International law recognises various enforcement mechanisms short of Chapter VII sanctions. The most
recognised, yet most problematic, is self-help. This involves reprisals against the government that is
thought to have breached its legal obligations. The use of force is not a lawful reprisal unless authorised by
the Security Council. Lawful mechanisms include economic countermeasures to put pressure on
governments to honour their legal duties. Not all measures are unilateral, International and regional
organisations have developed procedures that allow pressure to be brought against governments that do not
comply with recognised standards of conduct. Multilateral treaties, particularly in the human rights field,
require states to report on their compliance and to send representatives to appear before treaty-monitoring
bodies to explain how they have complied or why they have not.[20]
An important potential enforcement organ of the United Nations is the International Court of
Justice. However, the Court can only function as a decisive organ if the states involved in a dispute
have accepted its jurisdiction, either on an ad hoc basis for a particular case or for one or more
classes of disputes. It may also be said that there is no guarantee that the decisions of the Court will be
carried out and there is no machinery for enforcing them.[21]
The most obvious sanction of force is becoming less and less accepted in the international order, although
judging by current conflicts such as that in Afghanistan, some members of the international community are
more preoccupied with verbally condemning than actually openly criticising such actions. Yet as the use of
force becomes more illegitimate it creates the ironic and, in the opinion of Shaw, absurd result that the
more force is controlled in international society, the less legal international law becomes.[22]
If I am to reject the theory that international law's is not true law due to its lack of a credible system of
sanctions then it leaves an obvious question begging. If it is not an effective system of sanctions that makes
international law true law, then what does?
As I have already stipulate, d Austin preferred to call "international law" "international positive morality."
It therefore remains examine the relationship between international law and morality.
Both morality and law lay down, to a large extent, similar rules for human conduct. Austin's reluctance to
apply the notion of "law" to international law without it having a credible system of sanctions can be
understood if one takes Oppenheim's view on the distinction of morality and law. Namely that rules of
morality can only apply to the conscience, where as even though the rules of the law can apply to the
conscience, they also require an external power of enforcement. Moral rules are only required to be
enforced by the internal power of the conscience.[23]

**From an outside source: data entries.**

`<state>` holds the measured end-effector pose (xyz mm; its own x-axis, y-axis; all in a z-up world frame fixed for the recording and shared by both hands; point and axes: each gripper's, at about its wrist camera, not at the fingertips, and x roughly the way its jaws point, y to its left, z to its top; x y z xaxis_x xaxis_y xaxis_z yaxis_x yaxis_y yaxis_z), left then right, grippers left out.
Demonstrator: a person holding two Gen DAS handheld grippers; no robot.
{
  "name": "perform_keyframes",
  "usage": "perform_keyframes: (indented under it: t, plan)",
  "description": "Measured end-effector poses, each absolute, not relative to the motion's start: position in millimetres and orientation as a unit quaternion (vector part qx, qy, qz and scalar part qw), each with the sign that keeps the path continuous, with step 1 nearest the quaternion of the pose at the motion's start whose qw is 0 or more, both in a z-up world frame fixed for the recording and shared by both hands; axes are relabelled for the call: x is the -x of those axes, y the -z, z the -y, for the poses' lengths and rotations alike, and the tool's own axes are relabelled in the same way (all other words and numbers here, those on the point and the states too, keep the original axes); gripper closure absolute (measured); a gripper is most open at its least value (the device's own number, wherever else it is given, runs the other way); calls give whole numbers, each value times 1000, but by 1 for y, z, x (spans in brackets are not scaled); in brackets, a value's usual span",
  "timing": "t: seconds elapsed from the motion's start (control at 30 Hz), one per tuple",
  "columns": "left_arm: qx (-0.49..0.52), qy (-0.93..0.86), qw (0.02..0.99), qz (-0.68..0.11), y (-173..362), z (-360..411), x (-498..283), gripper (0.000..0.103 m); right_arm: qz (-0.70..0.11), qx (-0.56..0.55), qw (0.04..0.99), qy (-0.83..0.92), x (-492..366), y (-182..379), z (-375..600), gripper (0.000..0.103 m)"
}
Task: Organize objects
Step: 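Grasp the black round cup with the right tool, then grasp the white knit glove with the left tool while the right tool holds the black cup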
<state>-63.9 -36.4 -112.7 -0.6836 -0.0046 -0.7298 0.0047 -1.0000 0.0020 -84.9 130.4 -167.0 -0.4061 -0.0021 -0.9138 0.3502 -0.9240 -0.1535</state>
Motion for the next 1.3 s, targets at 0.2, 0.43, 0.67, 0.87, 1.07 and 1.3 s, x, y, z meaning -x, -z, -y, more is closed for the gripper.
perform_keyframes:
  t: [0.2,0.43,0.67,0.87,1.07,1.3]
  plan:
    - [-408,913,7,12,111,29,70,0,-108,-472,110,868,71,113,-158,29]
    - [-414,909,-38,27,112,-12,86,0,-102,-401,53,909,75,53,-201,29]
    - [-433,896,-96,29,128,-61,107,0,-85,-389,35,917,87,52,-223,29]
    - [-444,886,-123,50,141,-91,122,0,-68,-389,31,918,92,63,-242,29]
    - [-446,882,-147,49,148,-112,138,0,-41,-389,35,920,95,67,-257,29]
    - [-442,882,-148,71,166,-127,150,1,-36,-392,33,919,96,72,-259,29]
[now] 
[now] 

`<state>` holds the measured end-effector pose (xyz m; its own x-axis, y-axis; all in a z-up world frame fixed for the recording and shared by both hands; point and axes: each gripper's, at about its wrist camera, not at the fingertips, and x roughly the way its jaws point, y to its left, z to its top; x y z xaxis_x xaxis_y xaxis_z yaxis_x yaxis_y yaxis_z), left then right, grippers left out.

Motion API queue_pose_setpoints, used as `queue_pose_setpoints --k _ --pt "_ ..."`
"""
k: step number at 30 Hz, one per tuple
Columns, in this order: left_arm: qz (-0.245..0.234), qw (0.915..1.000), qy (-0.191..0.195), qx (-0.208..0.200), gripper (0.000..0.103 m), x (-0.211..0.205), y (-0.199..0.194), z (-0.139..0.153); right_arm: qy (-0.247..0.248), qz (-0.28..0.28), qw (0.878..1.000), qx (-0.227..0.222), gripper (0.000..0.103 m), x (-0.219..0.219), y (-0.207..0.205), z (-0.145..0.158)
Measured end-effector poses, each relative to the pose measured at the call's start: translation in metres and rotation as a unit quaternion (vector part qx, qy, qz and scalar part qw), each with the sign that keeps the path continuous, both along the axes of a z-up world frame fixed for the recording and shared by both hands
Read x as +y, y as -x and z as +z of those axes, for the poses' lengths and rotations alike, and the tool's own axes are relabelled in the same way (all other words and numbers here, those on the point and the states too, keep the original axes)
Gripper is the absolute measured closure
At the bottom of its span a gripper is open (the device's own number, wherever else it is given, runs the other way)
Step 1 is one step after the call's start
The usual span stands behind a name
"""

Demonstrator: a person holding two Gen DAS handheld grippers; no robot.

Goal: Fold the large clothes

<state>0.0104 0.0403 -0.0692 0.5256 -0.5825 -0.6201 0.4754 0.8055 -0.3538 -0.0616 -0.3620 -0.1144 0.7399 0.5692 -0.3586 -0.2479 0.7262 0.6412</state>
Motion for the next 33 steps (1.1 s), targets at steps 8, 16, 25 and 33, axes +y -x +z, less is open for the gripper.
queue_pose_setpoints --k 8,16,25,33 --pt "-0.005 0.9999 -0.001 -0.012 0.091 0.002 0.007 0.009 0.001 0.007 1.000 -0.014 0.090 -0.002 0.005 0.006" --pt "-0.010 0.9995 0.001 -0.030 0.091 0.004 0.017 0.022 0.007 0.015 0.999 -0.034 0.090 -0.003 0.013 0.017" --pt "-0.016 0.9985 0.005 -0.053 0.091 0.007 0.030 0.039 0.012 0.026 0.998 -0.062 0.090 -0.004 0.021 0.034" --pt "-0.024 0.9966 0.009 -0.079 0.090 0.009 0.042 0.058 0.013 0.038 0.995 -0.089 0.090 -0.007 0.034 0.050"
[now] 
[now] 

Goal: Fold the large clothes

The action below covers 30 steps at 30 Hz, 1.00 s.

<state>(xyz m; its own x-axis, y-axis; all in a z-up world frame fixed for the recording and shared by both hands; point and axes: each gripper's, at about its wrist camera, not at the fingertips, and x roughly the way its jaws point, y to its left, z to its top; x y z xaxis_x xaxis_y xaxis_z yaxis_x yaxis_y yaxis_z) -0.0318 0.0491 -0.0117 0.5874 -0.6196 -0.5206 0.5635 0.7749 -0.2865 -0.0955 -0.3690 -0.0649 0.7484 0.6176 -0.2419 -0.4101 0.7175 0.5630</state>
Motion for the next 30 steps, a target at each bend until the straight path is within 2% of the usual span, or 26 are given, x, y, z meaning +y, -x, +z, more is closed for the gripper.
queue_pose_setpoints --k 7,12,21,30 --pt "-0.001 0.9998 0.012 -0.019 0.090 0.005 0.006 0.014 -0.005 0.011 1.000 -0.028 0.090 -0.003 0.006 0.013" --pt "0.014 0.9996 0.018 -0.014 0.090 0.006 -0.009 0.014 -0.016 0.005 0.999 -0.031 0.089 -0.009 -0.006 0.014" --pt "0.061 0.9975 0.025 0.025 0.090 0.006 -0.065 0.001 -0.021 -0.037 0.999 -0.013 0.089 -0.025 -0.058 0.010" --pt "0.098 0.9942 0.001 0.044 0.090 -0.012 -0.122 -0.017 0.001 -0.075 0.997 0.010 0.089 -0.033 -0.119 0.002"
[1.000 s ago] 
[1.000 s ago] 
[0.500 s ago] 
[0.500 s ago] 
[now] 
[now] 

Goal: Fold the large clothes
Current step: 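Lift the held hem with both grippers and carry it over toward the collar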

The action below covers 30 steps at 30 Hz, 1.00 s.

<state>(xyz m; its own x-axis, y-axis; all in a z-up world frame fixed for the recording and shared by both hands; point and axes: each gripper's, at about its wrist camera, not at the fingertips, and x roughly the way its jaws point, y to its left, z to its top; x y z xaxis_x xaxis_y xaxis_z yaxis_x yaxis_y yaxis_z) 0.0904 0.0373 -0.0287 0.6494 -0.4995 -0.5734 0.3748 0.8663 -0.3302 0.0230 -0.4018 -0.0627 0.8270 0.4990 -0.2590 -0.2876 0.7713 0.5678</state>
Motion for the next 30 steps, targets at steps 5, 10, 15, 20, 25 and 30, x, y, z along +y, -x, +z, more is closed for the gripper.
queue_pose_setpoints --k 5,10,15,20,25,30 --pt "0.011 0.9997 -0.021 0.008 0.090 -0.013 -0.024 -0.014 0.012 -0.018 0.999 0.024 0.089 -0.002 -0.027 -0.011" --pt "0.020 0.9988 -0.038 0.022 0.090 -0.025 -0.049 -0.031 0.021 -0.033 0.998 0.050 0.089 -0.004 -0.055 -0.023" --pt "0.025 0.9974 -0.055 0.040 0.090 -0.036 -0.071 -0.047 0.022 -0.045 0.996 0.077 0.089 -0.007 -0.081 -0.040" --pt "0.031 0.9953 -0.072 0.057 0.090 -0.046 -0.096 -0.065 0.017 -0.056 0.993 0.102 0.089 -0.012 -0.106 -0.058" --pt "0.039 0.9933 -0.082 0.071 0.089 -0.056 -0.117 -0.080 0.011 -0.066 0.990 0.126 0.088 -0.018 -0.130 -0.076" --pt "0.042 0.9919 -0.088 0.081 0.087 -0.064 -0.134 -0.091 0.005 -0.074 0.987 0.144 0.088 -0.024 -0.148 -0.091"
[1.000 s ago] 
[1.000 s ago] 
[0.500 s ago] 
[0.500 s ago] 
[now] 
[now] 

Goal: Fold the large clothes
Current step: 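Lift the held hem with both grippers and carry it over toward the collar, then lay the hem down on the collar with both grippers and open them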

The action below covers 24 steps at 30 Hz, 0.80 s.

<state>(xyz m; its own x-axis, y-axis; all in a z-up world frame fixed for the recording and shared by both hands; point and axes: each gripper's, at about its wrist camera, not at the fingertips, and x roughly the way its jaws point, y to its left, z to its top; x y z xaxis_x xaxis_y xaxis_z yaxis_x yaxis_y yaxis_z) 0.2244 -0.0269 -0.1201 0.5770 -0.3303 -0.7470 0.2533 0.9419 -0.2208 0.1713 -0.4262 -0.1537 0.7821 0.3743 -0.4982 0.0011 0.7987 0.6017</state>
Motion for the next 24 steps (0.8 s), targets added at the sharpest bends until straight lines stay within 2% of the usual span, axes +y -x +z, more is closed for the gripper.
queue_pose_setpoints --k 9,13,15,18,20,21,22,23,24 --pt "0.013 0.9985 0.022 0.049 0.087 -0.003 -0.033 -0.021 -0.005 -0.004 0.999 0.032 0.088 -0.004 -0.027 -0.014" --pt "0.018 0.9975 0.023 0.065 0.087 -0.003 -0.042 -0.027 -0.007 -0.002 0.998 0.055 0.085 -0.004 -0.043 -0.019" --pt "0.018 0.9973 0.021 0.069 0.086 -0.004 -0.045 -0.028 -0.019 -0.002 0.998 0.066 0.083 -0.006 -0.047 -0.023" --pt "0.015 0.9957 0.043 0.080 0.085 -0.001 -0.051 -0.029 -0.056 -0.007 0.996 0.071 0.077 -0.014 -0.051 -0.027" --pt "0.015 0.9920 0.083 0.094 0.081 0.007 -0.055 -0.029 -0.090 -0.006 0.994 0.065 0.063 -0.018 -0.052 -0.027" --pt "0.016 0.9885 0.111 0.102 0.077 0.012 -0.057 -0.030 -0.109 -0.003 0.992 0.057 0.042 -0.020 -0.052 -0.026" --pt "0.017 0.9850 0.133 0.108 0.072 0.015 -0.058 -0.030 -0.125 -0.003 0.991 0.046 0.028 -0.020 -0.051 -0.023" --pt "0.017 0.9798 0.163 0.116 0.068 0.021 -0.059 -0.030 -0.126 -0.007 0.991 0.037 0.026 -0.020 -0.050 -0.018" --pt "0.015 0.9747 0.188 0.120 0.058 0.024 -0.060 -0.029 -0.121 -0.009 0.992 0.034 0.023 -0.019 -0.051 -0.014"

Harris, on the other hand, argues that it is 'both practically inconvenient and also contrary to the best
juristic thought to deny (international law) its legal character.[24] The inconvenience stems from the fact
that if international law is merely international morality, confusion is created when attempting to discern
the difference between "international law" and admittedly other moral standards that are used to
characterise the "rightness" of states' conduct. For example, Harris expounds the situation of a state
realising an injurious act on another that does not run contrary to international law. Despite the fact that the
act may be permitted by international law, we still do not deem the act "right".
Conclusion.
I am more inclined to be on the side of the theorists who question international law as true law.
International law can only work if there are sanctions that can be enforced on the international stage. The
lack of an authoritative figure to police such sanctions leads me to conclude and in accordance with the
above arguments, that international law is indeed, not true law at all.